= PROBLEM TO SOLVE =
From the listing, collect all lines containing the word "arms".

= SUPPLIED MATERIAL =
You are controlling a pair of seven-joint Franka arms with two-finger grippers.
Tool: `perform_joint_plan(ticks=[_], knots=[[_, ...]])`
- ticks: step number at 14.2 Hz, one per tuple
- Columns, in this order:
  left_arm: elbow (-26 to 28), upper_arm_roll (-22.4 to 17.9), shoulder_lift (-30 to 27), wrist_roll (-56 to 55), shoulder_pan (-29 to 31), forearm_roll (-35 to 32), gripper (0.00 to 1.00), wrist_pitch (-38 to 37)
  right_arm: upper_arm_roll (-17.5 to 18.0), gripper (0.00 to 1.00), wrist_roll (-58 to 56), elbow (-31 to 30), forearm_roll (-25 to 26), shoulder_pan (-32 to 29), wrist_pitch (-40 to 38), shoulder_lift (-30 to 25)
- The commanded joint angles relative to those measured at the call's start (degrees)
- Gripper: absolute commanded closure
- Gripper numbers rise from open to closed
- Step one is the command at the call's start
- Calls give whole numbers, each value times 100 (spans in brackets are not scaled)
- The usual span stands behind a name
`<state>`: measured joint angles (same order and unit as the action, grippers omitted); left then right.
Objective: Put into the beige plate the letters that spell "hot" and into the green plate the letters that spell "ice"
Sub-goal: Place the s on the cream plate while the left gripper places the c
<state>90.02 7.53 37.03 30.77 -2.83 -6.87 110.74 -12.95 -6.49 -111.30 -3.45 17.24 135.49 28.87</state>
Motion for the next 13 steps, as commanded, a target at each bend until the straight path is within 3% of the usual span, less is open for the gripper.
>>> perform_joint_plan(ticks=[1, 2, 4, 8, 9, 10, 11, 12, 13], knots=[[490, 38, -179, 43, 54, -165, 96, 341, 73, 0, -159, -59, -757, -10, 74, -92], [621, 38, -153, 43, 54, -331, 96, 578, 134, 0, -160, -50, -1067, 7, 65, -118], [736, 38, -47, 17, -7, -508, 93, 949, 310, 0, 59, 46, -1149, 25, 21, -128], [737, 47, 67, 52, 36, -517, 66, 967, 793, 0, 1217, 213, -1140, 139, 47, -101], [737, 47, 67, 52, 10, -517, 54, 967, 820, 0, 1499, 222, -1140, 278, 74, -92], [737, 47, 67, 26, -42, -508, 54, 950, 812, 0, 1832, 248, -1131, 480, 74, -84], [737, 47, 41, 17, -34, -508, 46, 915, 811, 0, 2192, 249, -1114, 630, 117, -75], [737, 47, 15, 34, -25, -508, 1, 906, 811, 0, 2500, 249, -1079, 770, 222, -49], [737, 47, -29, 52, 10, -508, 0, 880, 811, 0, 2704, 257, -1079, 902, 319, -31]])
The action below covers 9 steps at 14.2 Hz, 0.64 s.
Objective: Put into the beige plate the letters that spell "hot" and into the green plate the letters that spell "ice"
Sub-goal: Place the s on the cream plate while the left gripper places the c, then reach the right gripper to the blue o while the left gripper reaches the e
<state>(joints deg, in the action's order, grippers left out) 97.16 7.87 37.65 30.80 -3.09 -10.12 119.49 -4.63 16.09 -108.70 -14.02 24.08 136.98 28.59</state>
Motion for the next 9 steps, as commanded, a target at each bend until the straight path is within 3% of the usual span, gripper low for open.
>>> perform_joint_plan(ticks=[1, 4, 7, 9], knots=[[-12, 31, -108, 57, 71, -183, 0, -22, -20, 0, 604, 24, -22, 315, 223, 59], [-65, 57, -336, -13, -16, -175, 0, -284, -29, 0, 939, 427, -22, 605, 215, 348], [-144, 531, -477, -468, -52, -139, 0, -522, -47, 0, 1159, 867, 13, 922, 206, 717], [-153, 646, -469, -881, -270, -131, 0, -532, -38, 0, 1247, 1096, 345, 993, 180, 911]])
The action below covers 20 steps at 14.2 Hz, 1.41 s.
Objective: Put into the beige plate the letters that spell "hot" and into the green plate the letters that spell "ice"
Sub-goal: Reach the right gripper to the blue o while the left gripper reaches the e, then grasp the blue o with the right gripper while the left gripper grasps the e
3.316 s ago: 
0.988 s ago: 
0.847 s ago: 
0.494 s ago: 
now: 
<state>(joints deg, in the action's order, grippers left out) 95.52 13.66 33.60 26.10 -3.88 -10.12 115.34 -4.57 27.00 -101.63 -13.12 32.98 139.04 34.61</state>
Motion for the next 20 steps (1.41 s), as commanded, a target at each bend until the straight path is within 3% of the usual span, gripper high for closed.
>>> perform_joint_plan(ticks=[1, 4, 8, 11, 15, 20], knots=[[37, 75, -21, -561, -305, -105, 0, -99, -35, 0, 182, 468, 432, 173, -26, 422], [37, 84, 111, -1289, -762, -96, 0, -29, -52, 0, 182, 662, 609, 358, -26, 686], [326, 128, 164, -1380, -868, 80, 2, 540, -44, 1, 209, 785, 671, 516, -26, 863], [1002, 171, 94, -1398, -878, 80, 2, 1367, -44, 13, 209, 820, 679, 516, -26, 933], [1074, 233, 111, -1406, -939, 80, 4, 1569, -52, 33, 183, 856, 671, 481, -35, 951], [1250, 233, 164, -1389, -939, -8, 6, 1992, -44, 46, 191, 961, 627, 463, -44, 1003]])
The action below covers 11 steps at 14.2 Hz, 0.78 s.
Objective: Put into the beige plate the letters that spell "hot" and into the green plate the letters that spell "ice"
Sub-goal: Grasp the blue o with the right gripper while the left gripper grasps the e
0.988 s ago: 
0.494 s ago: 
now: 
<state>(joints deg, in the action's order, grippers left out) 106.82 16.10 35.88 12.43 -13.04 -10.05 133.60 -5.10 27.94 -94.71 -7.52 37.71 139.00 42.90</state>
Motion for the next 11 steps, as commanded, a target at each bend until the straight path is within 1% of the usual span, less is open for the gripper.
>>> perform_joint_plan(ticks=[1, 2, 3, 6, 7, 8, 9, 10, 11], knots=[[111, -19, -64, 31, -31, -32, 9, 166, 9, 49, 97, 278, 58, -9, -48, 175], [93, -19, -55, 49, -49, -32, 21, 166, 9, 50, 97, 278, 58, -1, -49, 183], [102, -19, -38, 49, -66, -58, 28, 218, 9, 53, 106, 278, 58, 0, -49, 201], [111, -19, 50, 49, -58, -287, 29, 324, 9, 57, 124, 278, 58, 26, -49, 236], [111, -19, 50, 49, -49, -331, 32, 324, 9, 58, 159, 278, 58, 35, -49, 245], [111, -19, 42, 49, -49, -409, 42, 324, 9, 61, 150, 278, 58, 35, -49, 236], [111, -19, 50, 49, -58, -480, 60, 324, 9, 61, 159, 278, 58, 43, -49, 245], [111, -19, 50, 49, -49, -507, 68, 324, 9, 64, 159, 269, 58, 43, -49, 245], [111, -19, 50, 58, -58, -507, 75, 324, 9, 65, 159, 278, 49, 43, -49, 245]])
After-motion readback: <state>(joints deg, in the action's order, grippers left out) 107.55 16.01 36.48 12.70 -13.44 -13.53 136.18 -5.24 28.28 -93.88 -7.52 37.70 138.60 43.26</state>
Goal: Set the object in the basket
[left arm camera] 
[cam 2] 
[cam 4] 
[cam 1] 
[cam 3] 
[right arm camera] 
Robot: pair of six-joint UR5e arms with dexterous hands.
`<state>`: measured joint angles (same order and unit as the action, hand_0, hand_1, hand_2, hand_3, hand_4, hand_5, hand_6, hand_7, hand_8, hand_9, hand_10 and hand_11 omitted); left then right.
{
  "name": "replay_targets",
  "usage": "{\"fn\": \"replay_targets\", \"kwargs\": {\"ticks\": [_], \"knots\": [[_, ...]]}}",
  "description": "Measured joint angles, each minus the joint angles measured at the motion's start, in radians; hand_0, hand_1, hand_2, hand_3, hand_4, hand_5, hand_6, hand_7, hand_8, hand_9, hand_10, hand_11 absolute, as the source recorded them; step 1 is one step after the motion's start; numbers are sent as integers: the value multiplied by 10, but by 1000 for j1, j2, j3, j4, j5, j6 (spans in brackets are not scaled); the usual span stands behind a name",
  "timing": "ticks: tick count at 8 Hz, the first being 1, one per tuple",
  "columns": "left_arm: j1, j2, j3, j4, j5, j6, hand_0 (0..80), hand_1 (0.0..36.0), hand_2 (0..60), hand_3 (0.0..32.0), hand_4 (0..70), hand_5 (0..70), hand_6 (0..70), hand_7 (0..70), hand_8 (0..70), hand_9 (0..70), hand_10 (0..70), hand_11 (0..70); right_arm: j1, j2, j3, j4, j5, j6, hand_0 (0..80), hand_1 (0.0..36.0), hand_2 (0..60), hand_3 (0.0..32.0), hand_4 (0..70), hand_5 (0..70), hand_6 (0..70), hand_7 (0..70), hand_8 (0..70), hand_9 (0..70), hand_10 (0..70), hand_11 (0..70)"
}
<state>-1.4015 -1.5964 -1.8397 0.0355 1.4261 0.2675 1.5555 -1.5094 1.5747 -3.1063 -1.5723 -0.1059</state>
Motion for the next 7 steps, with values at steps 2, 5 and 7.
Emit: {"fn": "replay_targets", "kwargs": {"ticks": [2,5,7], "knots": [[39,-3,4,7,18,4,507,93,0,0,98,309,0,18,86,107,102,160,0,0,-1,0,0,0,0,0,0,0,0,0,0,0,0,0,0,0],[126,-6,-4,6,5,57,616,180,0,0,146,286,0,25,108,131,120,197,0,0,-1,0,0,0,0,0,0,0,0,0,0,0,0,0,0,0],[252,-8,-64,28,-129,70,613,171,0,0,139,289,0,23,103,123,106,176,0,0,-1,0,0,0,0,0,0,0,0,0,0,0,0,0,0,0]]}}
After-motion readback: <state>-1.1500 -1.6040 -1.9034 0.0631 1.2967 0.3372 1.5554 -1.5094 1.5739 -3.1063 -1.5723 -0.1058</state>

= YOUR SOLUTION =
You are controlling a pair of seven-joint Franka arms with two-finger grippers.
Robot: pair of six-joint UR5e arms with dexterous hands.

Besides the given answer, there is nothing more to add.